How Quality Data Sets Help Machines Learn

Image Source:

Just like the fuel that runs the engine of a vehicle, a data set is a key ingredient for solving a given problem using machine learning or deep learning algorithms. This article takes a quick look at open source data sets for ML and DL, with a focus on TensorFlow and PyTorch.

There is a lot of research going on in and a lot of applications being built with machine learning. Machine learning (ML) algorithms automatically transform data into useful representations for the task in hand. These operations could be co-ordinate changes, linear projections (linear regression), translations (SVM), transformations (PCA), and so on. These algorithms are not usually creative. They just search in a hypothesis space.

Deep learning (DL) is a specific field of machine learning which emphasises learning in successive layers to get more meaningful representations of data. Deep in deep learning represents the number of layers or the depth of the layers used in it.

There are two kinds of problems in machine learning — regression and classification. Just suppose we are required to predict the cost of a house. Here, we need to get a numeric value. This becomes a regression problem. However, sometimes we need to take a “Yes” or “No” decision. This is a binary classification problem. At other times, we need to predict a class. Consider a problem where we are required to identify an animal like a cat, dog, horse, etc.
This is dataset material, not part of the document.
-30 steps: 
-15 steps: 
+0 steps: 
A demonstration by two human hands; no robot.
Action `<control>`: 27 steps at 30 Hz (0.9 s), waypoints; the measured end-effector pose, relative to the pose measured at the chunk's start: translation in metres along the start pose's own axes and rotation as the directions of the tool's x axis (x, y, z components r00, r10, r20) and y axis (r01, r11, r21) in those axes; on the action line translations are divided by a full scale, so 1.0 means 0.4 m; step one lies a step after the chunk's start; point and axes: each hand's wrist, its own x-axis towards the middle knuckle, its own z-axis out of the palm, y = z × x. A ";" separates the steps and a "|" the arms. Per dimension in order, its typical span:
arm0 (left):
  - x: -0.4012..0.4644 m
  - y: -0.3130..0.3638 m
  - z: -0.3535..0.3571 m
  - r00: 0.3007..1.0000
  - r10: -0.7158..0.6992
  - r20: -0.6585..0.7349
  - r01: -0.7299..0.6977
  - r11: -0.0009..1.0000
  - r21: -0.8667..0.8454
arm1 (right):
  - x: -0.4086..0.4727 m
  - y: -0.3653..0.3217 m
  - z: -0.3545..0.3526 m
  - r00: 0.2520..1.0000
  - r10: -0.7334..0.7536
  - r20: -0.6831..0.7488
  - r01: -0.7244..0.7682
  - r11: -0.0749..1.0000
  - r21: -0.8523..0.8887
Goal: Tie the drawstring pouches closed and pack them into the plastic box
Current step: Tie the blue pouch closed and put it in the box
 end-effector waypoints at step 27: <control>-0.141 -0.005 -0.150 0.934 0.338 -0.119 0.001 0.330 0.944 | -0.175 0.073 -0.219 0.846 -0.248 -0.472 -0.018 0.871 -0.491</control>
This is a multi-class classification problem.

Whenever we get the data for a problem for supervised learning, we get attributes and labels. Attributes are independent variables with which we must predict the labels or dependent variables. Attributes are called inputs, predictors, features, or independent variables. Labels are called outputs, targets, outcomes, or dependent variables. If the labels are categorical, the problem becomes a classification problem; if these are numerical, it becomes a regression problem.

Importance of data sets for ML and DL
Machine learning or deep learning tries to learn patterns from the data available using algorithms. Data is the core of any ML/AI algorithm. Training data for ML is a key input to the algorithm that learns from it, and memorises the information for future prediction. Training data is the backbone of the entire machine learning project, without which it is not possible to train a machine that learns from humans. Raw data collected from various sources needs to be labelled or annotated so that it can be used to predict in the case of supervised machine learning.

Availability of such annotated data is very important to train and validate the algorithms. The quality and size of the data set is very important for training of the learning method in order to obtain good results and high performing models. Raw data cannot be directly used for training; it needs to be cleaned. If data is not good, a considerable amount of time needs to be spent to pre-process it so that it can be used. Data preprocessing takes a lot of time and effort to generate a quality data set. Hence data sets play a predominant role in training of the machine learning and deep learning models.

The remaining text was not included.